We were saving our last night in our hotel-restaurant called Milano to have dinner there, but alas it was closed for the first time the owner said, in 40 years. Why?  The chef left with no note!  As she said this she raised her left arm in an l-shaped pose while slapping her biceps very strongly with her right hand then shouted a naughty word. Maybe he couldn’t stand the owner smoking over a pot of soup or was upset at us not coming to dinner. Either way, it’s open again, because the owner is cooking tonight. Not a very good alternative, for your order may be tarnished by an extra ingredient. 

Much better news though. Our German friends asked us if we would like to stay with them for two days in their home near Frankfurt, and that’s where we’re flying out from. We’re very excited about that. We love their company, and only hope they don’t get tired of all my questions.

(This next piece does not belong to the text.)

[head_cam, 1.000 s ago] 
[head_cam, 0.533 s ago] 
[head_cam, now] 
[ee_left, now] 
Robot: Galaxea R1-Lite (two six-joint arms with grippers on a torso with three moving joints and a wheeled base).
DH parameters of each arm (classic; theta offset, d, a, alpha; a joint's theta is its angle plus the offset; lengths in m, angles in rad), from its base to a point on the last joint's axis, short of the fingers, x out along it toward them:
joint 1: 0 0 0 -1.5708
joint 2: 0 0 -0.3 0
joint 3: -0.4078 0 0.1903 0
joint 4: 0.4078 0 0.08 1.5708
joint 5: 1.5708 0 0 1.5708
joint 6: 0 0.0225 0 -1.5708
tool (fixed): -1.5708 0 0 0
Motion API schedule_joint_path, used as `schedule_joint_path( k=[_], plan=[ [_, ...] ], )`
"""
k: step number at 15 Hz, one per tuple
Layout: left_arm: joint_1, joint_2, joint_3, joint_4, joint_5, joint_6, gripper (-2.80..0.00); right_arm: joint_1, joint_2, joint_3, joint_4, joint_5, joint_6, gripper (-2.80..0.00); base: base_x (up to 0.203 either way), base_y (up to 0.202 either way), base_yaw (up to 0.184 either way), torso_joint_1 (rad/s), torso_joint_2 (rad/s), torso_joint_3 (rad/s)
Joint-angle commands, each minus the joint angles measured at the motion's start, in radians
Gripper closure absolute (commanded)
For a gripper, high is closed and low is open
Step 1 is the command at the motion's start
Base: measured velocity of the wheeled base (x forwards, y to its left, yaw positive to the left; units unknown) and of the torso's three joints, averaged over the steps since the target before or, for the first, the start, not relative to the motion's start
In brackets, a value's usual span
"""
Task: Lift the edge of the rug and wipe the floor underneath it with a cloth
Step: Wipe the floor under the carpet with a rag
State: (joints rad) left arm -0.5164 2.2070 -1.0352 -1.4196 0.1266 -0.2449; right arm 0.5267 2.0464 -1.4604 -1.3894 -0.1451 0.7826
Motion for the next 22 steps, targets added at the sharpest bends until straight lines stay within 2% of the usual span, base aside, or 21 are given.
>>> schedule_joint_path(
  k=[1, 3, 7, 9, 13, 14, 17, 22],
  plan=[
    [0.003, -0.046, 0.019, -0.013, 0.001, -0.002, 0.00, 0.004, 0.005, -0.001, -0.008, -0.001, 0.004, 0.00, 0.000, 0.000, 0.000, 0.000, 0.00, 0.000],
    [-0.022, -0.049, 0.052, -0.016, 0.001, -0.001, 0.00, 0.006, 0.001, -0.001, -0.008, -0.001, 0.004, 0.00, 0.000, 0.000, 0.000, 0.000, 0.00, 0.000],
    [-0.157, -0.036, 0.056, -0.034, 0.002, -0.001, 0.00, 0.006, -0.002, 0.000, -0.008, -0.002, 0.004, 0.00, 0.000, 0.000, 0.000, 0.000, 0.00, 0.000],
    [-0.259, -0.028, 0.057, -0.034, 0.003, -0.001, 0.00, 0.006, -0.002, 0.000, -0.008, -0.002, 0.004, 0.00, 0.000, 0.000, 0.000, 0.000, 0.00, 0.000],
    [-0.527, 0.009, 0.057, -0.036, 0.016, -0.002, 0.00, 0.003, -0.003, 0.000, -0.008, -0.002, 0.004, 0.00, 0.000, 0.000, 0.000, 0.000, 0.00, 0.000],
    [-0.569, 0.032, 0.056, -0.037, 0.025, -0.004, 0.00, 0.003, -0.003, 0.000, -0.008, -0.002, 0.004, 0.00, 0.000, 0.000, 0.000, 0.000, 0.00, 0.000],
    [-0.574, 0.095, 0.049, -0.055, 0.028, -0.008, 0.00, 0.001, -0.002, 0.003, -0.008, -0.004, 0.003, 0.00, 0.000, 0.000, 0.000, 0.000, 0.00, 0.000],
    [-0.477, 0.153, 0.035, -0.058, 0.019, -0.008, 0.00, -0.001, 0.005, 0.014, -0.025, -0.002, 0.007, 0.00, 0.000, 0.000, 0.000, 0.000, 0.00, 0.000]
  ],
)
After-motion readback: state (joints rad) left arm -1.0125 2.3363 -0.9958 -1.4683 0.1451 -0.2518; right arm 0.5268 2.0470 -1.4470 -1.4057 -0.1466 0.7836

So today we are in paradise. It’s at the end of the bus line and it’s called Jachenau. To get there we got the train to the town around the mountain that’s as far as the train goes, and then the bus. The bus was packed with school kids, and I must have looked very fit because no-one stood up for me. I don’t mind that, but usually they do. Then one must have seen my PD look, or my sore back stance, or my backpack which was huge because we had to take some food supplies with us. He offered  me a seat, but I couldn’t accept because it was so crowded I couldn’t remove my pack. I’d already  turned around and thumped an old man, who ducked nervously and hurriedly accepted my refused seat.

We entered this lush narrow valley with hills and mountains, nature’s valley walls, following us the ten kilometres in through villages graced by that lovely art work so prominent on many German houses. Here in Jachenau much of the theme is timber cutting so you’ll see hardened timber men and women on their walls. In most towns, it’s been religious themes that take pride of place.

The landform of the valley is undulating, creeping up into the ever changing deciduous trees with their delicious colours and green pine backdrop. It was fascinating for me today to see a quick strong wind blow a thousand leaves off their tree homes. I waited to see it repeated, the wind soon came again just as strong, and hardly a leaf was blown, so my theory is that once those leaves go in one gush, more have to weaken, maybe the next day, for it to happen again.

We settled in and were soon walking further up the valley on a rundaweg (that is where we start at one place, go in a sort of circle then back to roughly the same place). We began on a “6 cars an hour” one lane road, that took us into a forest alongside a small rocky creek, across a small unassuming bridge, on to pasture, then a two way car road with “3 cars an hour”, then home.

Because there are no shops here we have to eat in restaurants, so we will be trying more German food and Ukrainian food because the chef is from Ukraine. The German owner of the Gasthaus contacted this man and his wife online and it has been a blessing for both of them. They are learning from each other which they are both enjoying. The downside is, their two children are still in Ukraine but their restaurant is still standing. Let’s hope they can return to a peaceful Ukraine again one day.

We have been given a free bus pass for our stay of five days allowing us to go to villages with shops. We will try not to use them because we are enjoying the isolation, even if I can’t climb over 1000 metres, I, like Corrie, just love living amongst the mountains. Tomorrow we will explore a little more and maybe pick a shorter, flatter track because rain is predicted, but just as it was also predicted to rain all day today, it didn’t shed a tear, and because the day was so perfect, neither did we.